Prevalence of sleep disorders in patients with advanced cancer: a cross-sectional study.

Background: Patients with advanced cancer are more susceptible to develop sleep disorders like insomnia, restlessness, hypersomnolence, and sleep apnea due to a series of stressful events and side effects of chemotherapeutic agents. Poor sleep quality is associated with bad cancer outcomes and substandard quality of life. The authors assessed the prevalence of sleep disorders among advanced cancer patients in a tertiary center in Nepal. Methods: Patients with stage three and four solid malignancies were enrolled from February 2023 to July 2023 to assess their sleep status. The data were collected using the Pittsburgh Sleep Quality Index (PSQI) questionnaire, analyzed using the Statistical Package for the Social Sciences (SPSS) version 27, and subgroup exploration was done to assess the relationship of poor sleep quality with gender, marital status, malignancy type, and treatment received. An ethical clearance was obtained from the Institutional Review Committee (IRC). Results: The authors evaluated data from 357 patients in the study. Of them, 58.3% were female and 41.7% were male. The mean age of the patients was 51.1 years. Among total cancer patients, 56% had significant sleep disorders. A significant association was observed between the quality of sleep and gender, type of malignancy, and treatment methods (p value <0.05).

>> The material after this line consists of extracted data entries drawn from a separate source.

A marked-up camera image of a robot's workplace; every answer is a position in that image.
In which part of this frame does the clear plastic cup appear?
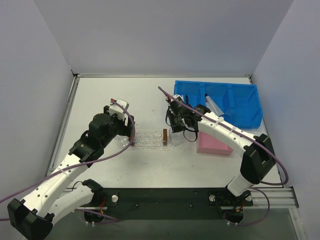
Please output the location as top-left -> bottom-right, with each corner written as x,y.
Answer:
114,135 -> 130,148
168,127 -> 186,147

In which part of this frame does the white toothpaste tube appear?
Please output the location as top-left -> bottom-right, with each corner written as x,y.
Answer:
205,93 -> 224,116

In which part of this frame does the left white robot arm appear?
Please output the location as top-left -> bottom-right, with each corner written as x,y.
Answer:
7,99 -> 134,240

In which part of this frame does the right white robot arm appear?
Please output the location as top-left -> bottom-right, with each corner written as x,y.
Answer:
166,95 -> 275,197

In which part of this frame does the black toothbrush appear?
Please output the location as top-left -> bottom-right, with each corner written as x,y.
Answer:
184,95 -> 189,105

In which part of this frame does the clear textured oval tray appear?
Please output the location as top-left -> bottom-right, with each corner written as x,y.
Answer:
128,128 -> 176,151

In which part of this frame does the pink plastic box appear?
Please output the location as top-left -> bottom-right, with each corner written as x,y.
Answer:
196,132 -> 233,156

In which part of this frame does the blue compartment bin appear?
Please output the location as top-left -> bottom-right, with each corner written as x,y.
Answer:
174,80 -> 263,129

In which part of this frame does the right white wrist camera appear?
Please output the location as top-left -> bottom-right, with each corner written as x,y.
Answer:
165,94 -> 185,106

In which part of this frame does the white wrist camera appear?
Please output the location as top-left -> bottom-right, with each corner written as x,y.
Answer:
165,94 -> 185,106
108,98 -> 129,121

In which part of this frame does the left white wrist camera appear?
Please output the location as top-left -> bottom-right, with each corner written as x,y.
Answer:
108,98 -> 129,121

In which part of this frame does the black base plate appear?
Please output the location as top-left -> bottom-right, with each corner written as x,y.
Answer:
85,187 -> 253,221

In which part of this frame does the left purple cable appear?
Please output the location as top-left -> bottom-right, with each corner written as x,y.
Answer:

A majority of the patients demonstrated increased sleep latency, struggling to fall asleep swiftly. Conclusions: More than half of the patients had poor sleep, which has an adverse impact on the prognosis of the disease and quality of life of cancer patients. Therefore, this aspect of cancer management requires special consideration for better quality of life and appropriate end-of-life care.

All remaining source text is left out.